カスパルは飄々としているが、叱る時はちゃんと叱ってくれる。
腹に一物というタイプではないので、そのへんは安心なのだ。
「僕もファビアンは変態だと思うし、そんなことで怒ったりはしないよ。君も多少は場を読んでいるものね。言ってはいけない相手には、ちゃんと警戒しているからすごいなと思うよ。僕らでも難しい対応を、自然とやれているのは持って生まれた資質なのかな」
「どうかなあ。この間も商人ギルドの特許係の女性に叱られたところだし」
「そうなの? 何やらかしたんだい」
笑うので、シウがシェイラに言ったことを教えた。
聞いていたダンやルフィノたちも、苦笑いだ。
カスパルはやや呆れたように笑った。
「そりゃあ、叱られるなあ。女性を相手に、便秘に良いって説明したの? すごいなあ」
「そんな話を聞くと、子供だなあと思いますね」
「うん、そうだね」
皆に納得されてしまった。
「……女性って難しいです。ヒルデガルド先輩の扱いも大変だったけど、この学校にもいろいろ気を遣う人がいて」
「へえ、誰だい?」
「複数属性術式開発のクラスだと、アロンドラ=ファルンヴァリさんとか。いつも本を侍女に抱えさせて、突っかかって? くるし。誰かしらが間に入って守ってくれるんだけど」
ぼやいたら、皆が微笑ましそうに笑った。
意味が分からないまま、他にも気になる人のことを話した。
「クラリーサ=ヴァーデンフェさんは貴族の出なのに剣を使っててね。
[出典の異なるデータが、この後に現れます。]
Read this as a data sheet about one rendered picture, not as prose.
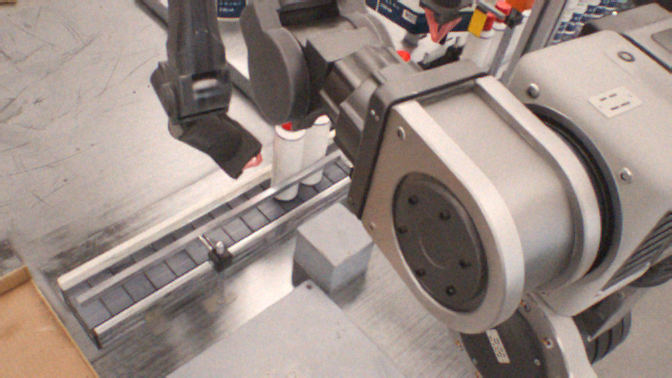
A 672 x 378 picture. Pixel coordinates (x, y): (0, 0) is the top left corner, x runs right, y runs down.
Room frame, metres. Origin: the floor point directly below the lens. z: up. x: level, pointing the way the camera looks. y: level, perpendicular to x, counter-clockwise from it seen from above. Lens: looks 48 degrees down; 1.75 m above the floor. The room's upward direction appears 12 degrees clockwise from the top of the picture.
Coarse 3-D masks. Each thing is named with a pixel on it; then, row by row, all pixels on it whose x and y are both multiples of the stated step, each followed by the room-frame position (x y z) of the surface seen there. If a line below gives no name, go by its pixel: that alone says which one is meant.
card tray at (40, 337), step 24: (0, 288) 0.45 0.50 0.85; (24, 288) 0.46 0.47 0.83; (0, 312) 0.41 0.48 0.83; (24, 312) 0.42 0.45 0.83; (48, 312) 0.43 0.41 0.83; (0, 336) 0.38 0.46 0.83; (24, 336) 0.39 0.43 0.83; (48, 336) 0.39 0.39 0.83; (0, 360) 0.34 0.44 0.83; (24, 360) 0.35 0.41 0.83; (48, 360) 0.36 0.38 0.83; (72, 360) 0.36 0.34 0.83
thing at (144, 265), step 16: (320, 160) 0.76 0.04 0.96; (336, 160) 0.78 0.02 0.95; (304, 176) 0.72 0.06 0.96; (272, 192) 0.66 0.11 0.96; (240, 208) 0.62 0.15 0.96; (208, 224) 0.57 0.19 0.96; (224, 224) 0.59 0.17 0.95; (192, 240) 0.54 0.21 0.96; (160, 256) 0.50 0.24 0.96; (128, 272) 0.46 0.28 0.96; (96, 288) 0.42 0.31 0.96; (112, 288) 0.43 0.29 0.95; (80, 304) 0.40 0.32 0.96
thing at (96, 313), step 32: (576, 32) 1.51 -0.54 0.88; (256, 192) 0.73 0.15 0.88; (320, 192) 0.76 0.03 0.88; (192, 224) 0.63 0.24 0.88; (256, 224) 0.65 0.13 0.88; (128, 256) 0.54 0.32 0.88; (192, 256) 0.56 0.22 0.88; (128, 288) 0.48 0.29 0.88; (160, 288) 0.49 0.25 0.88; (96, 320) 0.41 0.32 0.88
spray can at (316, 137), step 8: (320, 120) 0.77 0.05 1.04; (328, 120) 0.78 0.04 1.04; (312, 128) 0.77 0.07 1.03; (320, 128) 0.77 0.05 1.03; (328, 128) 0.78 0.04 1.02; (312, 136) 0.77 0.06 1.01; (320, 136) 0.77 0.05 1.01; (304, 144) 0.77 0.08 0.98; (312, 144) 0.77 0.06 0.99; (320, 144) 0.77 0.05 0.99; (304, 152) 0.77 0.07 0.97; (312, 152) 0.77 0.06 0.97; (320, 152) 0.77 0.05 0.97; (304, 160) 0.77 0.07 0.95; (312, 160) 0.77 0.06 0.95; (304, 168) 0.77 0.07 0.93; (312, 176) 0.77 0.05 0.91; (320, 176) 0.78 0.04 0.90; (304, 184) 0.77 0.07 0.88; (312, 184) 0.77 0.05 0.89
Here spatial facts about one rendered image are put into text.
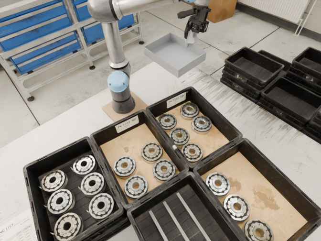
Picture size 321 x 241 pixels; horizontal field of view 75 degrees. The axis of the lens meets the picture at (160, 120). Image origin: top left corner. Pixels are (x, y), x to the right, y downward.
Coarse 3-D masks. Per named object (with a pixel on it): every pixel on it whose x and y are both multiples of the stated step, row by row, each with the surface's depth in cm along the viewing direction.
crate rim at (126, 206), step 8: (136, 112) 105; (144, 112) 105; (120, 120) 102; (152, 120) 101; (104, 128) 100; (96, 144) 94; (168, 144) 93; (176, 152) 90; (104, 160) 89; (112, 176) 85; (176, 176) 84; (112, 184) 83; (160, 184) 82; (120, 192) 81; (152, 192) 81; (120, 200) 79; (136, 200) 78; (128, 208) 77
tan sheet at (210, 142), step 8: (168, 112) 117; (176, 112) 117; (200, 112) 116; (184, 120) 113; (184, 128) 110; (216, 128) 109; (192, 136) 107; (200, 136) 106; (208, 136) 106; (216, 136) 106; (224, 136) 106; (200, 144) 104; (208, 144) 103; (216, 144) 103; (224, 144) 103; (192, 152) 101; (208, 152) 101
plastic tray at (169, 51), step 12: (168, 36) 120; (144, 48) 112; (156, 48) 118; (168, 48) 117; (180, 48) 117; (192, 48) 112; (156, 60) 109; (168, 60) 111; (180, 60) 110; (192, 60) 103; (204, 60) 110; (180, 72) 101
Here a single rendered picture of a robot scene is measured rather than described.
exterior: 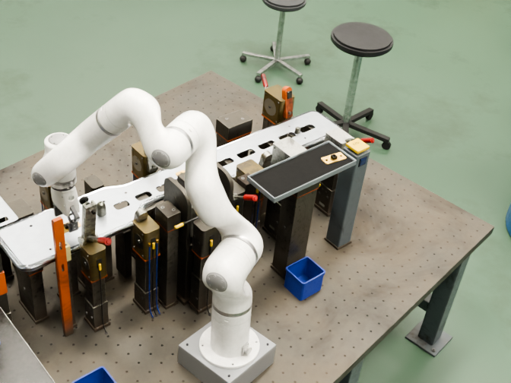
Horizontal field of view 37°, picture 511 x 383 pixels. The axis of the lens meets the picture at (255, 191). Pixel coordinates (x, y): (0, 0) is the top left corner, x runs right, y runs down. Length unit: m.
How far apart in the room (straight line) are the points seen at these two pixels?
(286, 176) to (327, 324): 0.54
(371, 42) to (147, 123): 2.56
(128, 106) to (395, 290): 1.28
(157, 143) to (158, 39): 3.73
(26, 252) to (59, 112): 2.50
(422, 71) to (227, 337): 3.68
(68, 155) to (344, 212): 1.10
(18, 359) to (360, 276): 1.30
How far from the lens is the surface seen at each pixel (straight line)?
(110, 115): 2.10
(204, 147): 2.08
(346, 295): 2.79
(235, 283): 2.12
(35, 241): 2.50
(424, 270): 2.96
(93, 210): 2.28
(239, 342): 2.37
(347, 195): 2.79
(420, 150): 4.83
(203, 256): 2.47
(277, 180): 2.48
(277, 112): 3.10
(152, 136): 1.99
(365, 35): 4.48
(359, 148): 2.69
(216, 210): 2.09
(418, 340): 3.66
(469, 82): 5.69
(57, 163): 2.22
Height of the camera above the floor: 2.69
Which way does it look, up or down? 39 degrees down
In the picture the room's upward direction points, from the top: 6 degrees clockwise
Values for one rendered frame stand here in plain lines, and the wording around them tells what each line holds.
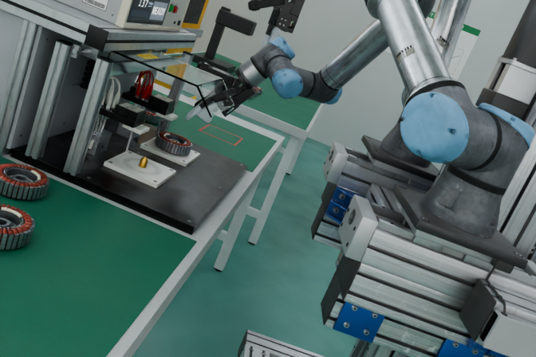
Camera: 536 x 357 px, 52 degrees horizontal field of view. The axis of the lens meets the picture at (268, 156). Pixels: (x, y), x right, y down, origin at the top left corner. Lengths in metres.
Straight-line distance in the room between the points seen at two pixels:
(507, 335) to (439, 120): 0.40
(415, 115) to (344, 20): 5.69
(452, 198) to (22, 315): 0.78
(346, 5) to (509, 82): 5.40
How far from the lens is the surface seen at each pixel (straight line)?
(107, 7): 1.40
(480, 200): 1.11
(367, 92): 6.70
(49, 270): 1.02
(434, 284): 1.15
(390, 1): 1.20
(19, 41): 1.35
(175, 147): 1.66
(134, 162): 1.51
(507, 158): 1.11
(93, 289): 1.00
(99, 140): 1.49
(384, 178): 1.57
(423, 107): 1.01
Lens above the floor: 1.29
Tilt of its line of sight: 14 degrees down
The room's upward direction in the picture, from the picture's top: 22 degrees clockwise
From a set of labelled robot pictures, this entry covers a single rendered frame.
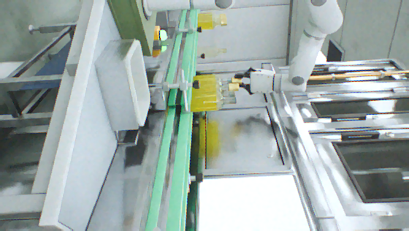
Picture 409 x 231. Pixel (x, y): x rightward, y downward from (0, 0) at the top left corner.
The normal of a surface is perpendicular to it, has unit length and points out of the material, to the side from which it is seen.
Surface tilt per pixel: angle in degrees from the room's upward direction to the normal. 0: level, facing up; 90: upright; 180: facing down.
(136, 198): 90
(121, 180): 90
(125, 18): 90
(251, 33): 90
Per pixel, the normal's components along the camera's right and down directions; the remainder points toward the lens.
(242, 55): 0.00, 0.54
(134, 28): 0.03, 0.84
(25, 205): -0.07, -0.54
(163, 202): -0.07, -0.84
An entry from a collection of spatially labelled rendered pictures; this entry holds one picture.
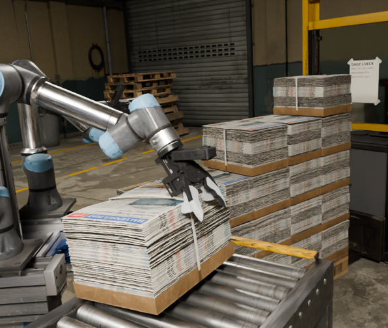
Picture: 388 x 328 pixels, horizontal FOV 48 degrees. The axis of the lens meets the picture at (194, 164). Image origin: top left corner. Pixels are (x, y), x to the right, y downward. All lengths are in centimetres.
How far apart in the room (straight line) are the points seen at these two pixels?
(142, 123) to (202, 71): 884
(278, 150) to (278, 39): 681
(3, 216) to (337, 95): 194
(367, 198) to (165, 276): 246
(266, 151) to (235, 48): 732
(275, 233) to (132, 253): 147
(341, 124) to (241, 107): 685
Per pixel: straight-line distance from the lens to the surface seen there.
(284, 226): 247
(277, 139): 233
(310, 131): 254
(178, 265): 112
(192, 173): 110
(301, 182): 253
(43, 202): 200
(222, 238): 129
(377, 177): 330
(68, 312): 122
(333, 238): 292
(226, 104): 968
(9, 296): 162
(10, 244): 157
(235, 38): 951
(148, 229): 101
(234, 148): 226
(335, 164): 277
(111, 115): 130
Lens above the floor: 140
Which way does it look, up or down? 13 degrees down
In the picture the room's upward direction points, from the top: 3 degrees counter-clockwise
戦術戦士科で柔軟体操を取り入れてもらったんだけど、女性にはさせられないからと外されてる。そういうのも気を遣うかな。女性の側も大変だろうと思うけど、男性の側も気を回さないとダメだからちょっと大変」
それを聞いてカスパルは「それが紳士になるための条件なのだから」と言った。貴族でなくとも紳士であれ、とシウはカスパルから諭されたわけだ。はあい、と答えたら、皆に笑われてしまった。今のところここにいる人間で紳士はいないのだと、そう教えられて。